A positive Nikolsky’s sign occurs if the patient skin peels away easily when the surface is wiped a cotton wool. It may also be necessary to carry out a biopsy of the skin to confirm that it is pemphigus Vulgaris.
- Immunofluorescence microscopy reveals lgG deposits intercellularly in the epidermis
- IgG Autoantibodies to the intercellular substance of epidermis (IIF).
- ELISA: Antibodies to desmoglein 3 more than desmoglein 1.
The most effective and important treatment for this disease is corticosteroids. High doses are needed initially, which can then be lowered as the blisters reduce.
Additional drugs such as azathioprine, methotrexate that can reduce the activities of the immune system can also be used with prednisone.
Using Immunofluorescence to Differentiate Between Bullous Pemphigoid and Memphis Vulgaris
The direct immunofluorescence examination (DIF) is usually best to utilize while exploring skin lesions, depending on the disease being investigated. The biopsy should be at least 4 mm deep so that the epidermis and dermis can be gathered equally. Furthermore, the biopsy sample will produce better results if it undergoes and little trauma as possible. The most recent lesions should be used while taking a sample for biopsy.

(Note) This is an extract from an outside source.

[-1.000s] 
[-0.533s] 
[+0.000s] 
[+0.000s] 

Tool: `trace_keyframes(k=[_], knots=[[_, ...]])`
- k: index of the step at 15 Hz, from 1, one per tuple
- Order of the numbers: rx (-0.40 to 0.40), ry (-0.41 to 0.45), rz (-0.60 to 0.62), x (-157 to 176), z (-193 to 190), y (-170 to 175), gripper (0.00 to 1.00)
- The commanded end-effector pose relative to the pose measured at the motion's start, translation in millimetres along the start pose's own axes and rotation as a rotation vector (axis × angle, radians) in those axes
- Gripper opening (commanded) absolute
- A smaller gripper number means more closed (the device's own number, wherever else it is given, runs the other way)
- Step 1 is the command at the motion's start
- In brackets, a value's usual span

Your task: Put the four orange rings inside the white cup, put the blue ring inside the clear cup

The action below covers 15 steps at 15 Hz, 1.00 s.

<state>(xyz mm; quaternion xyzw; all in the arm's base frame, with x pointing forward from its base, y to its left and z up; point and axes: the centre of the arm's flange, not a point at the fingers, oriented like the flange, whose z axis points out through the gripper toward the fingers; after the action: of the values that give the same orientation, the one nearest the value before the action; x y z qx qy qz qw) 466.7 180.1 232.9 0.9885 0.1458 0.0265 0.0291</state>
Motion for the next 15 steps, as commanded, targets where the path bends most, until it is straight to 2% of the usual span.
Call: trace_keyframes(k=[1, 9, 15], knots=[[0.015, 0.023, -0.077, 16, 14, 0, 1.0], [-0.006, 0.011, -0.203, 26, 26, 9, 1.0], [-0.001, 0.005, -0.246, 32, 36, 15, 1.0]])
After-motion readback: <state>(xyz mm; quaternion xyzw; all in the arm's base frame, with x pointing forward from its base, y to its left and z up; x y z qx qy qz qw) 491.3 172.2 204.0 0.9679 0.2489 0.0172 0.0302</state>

Direct immunofluorescence examination
Patients with pemphigus Vulgaris present with IgG autoantibodies against desmosomes, showing that the prognosis is not too good.

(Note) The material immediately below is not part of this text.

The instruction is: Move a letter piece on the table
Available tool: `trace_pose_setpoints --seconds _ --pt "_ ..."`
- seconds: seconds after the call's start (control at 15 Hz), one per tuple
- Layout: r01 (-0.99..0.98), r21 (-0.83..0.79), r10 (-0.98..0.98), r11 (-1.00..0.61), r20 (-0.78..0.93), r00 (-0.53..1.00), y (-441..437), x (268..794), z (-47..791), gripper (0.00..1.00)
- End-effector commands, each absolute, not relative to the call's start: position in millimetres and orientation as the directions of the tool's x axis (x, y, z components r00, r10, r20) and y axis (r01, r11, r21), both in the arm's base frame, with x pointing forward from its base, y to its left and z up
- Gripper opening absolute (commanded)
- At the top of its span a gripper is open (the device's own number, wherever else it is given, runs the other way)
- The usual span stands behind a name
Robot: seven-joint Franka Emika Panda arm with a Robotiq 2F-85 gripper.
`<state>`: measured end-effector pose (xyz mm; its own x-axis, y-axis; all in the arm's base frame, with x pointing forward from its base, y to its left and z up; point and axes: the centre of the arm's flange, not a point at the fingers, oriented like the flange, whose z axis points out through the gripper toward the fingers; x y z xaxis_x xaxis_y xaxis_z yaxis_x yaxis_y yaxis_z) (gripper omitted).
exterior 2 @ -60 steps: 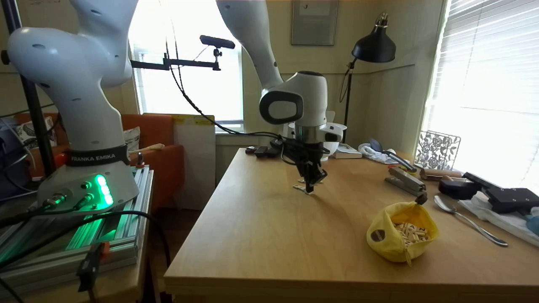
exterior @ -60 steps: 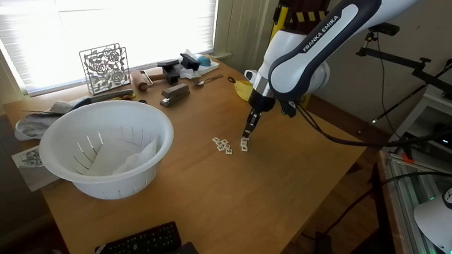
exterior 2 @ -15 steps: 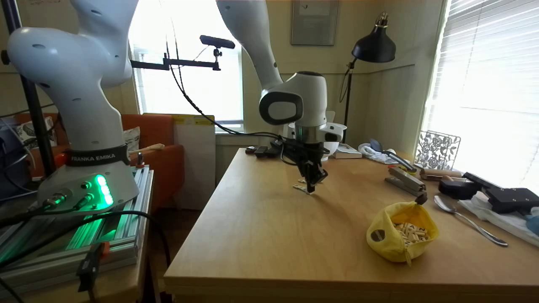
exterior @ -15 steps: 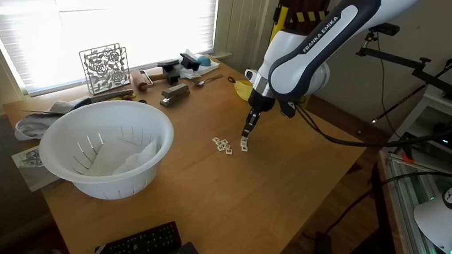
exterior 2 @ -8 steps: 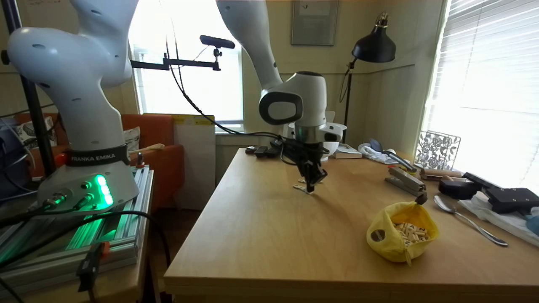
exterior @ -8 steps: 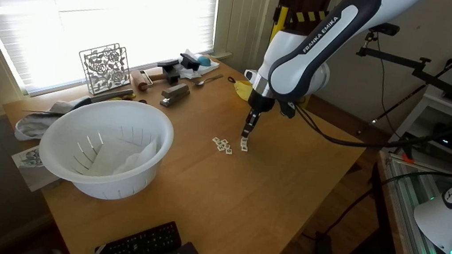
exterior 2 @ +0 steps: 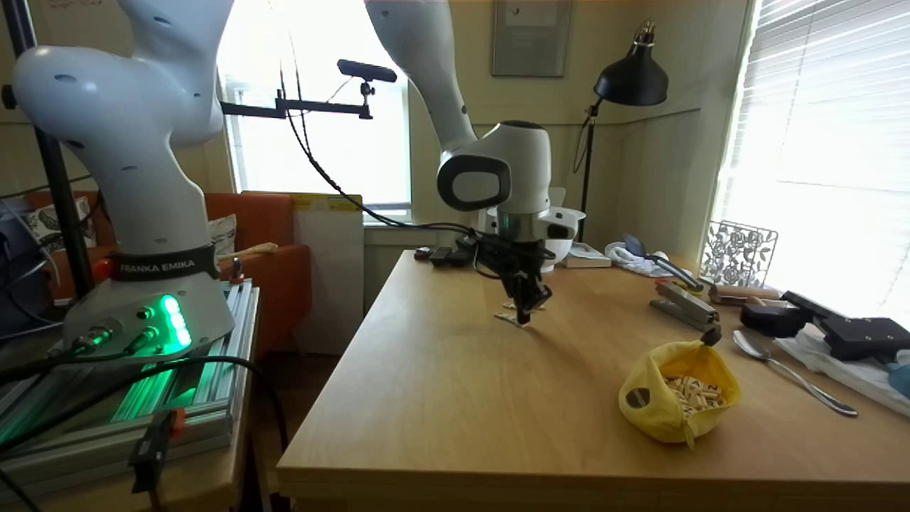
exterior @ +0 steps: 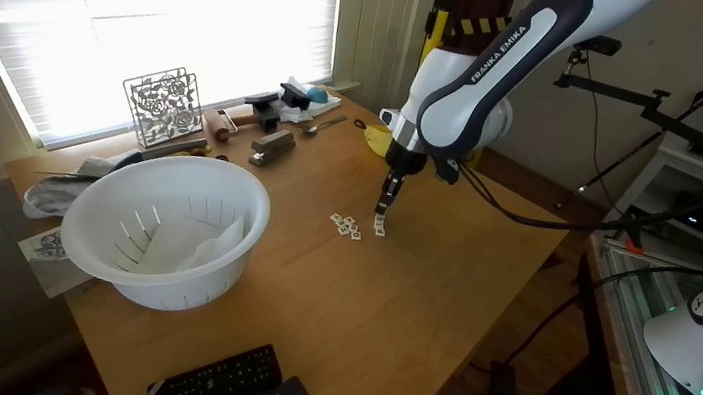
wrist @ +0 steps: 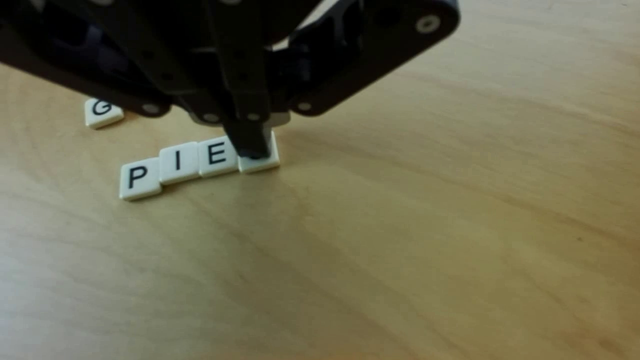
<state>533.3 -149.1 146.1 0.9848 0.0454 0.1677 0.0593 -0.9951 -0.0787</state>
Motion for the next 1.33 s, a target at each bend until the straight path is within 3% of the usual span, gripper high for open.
trace_pose_setpoints --seconds 0.0,1.07,1.13,1.2,1.27 --pt "0.057 -0.097 0.039 -0.994 0.176 0.984 -139.3 531.5 140.9 0.0" --pt "0.125 -0.094 0.105 -0.988 0.194 0.975 -119.4 533.7 174.7 0.0" --pt "0.132 -0.095 0.112 -0.987 0.192 0.975 -117.6 533.5 178.1 0.08" --pt "0.142 -0.092 0.122 -0.986 0.19 0.974 -115.8 532.6 181.3 0.27" --pt "0.15 -0.092 0.132 -0.984 0.185 0.974 -114.6 532.0 184.2 0.32"
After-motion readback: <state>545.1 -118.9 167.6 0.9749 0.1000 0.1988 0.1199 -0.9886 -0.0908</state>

Direct immunofluorescence examination shows that there are intercellular deposits (net-like band) of IgG and C3 in the epidermis.
If the patients’ mucous membrane is involved and the disease is still active, the C3 is mostly found in the lower parts of the epithelia.
Direct immunofluorescence examination in all patients with bullous pemphigoid reveals linear collections along the hemidesmosomes (dermal-epidermal junction) with anti-C3 conjugate and IgG.
It is very rare to see IgA and IgM with DIF.
These biopsies are usually taken around the joints, where a high quantity of BP antigen is found.